> _Goal of the exercise_:
Below are the entries; give again exactly the lines from the one mentioning "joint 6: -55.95" through the one mentioning "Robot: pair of", inclusive.

> _Stored records_:

□ □ □

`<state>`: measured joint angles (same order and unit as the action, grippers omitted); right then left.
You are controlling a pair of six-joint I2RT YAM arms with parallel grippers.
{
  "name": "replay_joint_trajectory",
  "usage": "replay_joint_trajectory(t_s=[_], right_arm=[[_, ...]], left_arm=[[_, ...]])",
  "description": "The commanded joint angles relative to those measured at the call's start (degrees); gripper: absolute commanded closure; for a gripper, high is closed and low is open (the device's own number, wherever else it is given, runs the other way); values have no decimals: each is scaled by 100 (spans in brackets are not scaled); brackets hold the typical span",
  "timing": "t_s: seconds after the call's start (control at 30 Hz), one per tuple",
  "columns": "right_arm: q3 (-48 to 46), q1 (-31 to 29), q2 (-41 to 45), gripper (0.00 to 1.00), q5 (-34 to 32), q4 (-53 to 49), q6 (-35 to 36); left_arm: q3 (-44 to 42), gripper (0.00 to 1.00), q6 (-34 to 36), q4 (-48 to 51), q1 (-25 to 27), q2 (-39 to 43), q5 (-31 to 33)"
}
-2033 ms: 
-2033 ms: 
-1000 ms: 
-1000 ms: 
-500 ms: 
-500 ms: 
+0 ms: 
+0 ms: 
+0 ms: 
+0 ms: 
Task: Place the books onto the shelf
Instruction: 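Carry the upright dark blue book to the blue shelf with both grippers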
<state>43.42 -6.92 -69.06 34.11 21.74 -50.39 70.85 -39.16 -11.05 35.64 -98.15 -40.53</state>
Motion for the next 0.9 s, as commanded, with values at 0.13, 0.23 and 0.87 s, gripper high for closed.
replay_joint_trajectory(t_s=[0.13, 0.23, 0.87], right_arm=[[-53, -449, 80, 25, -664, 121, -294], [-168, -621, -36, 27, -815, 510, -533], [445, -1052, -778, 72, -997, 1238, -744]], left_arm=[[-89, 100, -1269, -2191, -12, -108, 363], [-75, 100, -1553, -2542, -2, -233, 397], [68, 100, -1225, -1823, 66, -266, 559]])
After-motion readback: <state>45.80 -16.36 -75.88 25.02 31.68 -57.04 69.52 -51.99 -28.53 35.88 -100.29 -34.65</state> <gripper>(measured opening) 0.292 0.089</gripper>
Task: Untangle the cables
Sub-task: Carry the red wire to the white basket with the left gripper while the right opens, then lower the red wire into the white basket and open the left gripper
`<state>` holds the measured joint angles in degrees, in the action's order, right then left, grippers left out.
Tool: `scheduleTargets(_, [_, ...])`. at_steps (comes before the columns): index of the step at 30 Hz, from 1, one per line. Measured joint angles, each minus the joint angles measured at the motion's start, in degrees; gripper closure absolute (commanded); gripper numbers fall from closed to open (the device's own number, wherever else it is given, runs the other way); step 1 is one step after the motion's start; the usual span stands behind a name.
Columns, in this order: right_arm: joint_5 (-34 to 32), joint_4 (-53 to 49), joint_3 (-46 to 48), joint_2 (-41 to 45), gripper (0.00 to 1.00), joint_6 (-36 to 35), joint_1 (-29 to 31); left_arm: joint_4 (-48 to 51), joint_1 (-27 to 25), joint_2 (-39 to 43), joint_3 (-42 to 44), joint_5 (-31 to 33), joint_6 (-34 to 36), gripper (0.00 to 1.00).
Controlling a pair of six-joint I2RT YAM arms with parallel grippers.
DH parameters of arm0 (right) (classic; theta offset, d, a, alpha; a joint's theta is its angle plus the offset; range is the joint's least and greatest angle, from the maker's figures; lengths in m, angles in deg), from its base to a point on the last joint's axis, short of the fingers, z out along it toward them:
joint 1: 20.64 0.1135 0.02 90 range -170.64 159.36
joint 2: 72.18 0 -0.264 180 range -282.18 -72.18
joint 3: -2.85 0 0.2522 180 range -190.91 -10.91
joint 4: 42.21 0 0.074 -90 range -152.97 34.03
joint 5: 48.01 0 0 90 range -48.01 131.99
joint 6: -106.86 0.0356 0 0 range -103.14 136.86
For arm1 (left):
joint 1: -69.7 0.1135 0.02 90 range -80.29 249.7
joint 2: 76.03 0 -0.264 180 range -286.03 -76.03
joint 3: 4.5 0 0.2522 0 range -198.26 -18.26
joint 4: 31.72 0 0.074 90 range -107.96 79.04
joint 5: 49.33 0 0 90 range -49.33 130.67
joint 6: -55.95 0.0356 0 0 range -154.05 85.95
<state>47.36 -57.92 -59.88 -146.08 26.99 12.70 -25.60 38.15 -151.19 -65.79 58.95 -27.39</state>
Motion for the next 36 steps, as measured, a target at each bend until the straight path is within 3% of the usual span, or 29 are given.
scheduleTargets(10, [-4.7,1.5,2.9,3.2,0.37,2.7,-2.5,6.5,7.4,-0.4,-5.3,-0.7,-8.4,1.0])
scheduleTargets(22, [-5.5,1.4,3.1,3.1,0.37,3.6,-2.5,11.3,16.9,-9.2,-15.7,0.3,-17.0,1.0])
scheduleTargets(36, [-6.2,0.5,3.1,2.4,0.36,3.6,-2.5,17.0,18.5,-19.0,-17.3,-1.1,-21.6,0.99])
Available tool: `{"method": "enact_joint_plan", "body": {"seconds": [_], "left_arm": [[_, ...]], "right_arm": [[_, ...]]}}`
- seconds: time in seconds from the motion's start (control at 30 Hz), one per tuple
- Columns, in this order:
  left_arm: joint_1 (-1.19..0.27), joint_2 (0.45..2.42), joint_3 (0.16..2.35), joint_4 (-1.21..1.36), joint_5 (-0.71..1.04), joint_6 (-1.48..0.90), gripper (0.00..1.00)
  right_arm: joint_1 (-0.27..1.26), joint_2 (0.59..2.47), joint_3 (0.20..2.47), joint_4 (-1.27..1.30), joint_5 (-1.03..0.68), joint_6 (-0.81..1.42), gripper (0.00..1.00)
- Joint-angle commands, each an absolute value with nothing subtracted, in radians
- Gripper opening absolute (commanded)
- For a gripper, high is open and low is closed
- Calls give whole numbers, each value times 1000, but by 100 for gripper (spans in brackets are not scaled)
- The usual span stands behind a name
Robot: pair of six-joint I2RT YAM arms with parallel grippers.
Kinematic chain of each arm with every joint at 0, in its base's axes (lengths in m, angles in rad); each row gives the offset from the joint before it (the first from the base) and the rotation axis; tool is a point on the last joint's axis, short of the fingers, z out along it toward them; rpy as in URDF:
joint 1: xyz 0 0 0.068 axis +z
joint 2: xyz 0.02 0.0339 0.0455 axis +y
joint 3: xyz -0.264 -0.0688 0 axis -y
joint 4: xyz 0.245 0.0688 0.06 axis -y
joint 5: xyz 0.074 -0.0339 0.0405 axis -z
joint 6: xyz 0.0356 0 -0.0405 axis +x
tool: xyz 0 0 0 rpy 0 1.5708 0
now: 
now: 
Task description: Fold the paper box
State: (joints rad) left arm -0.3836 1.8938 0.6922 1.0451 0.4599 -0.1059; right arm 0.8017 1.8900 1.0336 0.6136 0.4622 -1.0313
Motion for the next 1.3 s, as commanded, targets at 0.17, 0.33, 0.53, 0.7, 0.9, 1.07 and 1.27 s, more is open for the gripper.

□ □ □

> _Exercise output_:
joint 6: -55.95 0.0356 0 0 range -154.05 85.95
<state>47.36 -57.92 -59.88 -146.08 26.99 12.70 -25.60 38.15 -151.19 -65.79 58.95 -27.39</state>
Motion for the next 36 steps, as measured, a target at each bend until the straight path is within 3% of the usual span, or 29 are given.
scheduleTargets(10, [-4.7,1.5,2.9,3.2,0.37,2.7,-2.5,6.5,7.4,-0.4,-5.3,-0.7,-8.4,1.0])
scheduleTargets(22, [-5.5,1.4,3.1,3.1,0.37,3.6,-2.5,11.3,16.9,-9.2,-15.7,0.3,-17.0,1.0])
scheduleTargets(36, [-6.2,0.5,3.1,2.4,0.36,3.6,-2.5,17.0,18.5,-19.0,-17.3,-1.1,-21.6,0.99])
Available tool: `{"method": "enact_joint_plan", "body": {"seconds": [_], "left_arm": [[_, ...]], "right_arm": [[_, ...]]}}`
- seconds: time in seconds from the motion's start (control at 30 Hz), one per tuple
- Columns, in this order:
  left_arm: joint_1 (-1.19..0.27), joint_2 (0.45..2.42), joint_3 (0.16..2.35), joint_4 (-1.21..1.36), joint_5 (-0.71..1.04), joint_6 (-1.48..0.90), gripper (0.00..1.00)
  right_arm: joint_1 (-0.27..1.26), joint_2 (0.59..2.47), joint_3 (0.20..2.47), joint_4 (-1.27..1.30), joint_5 (-1.03..0.68), joint_6 (-0.81..1.42), gripper (0.00..1.00)
- Joint-angle commands, each an absolute value with nothing subtracted, in radians
- Gripper opening absolute (commanded)
- For a gripper, high is open and low is closed
- Calls give whole numbers, each value times 1000, but by 100 for gripper (spans in brackets are not scaled)
- The usual span stands behind a name
Robot: pair of six-joint I2RT YAM arms with parallel grippers.

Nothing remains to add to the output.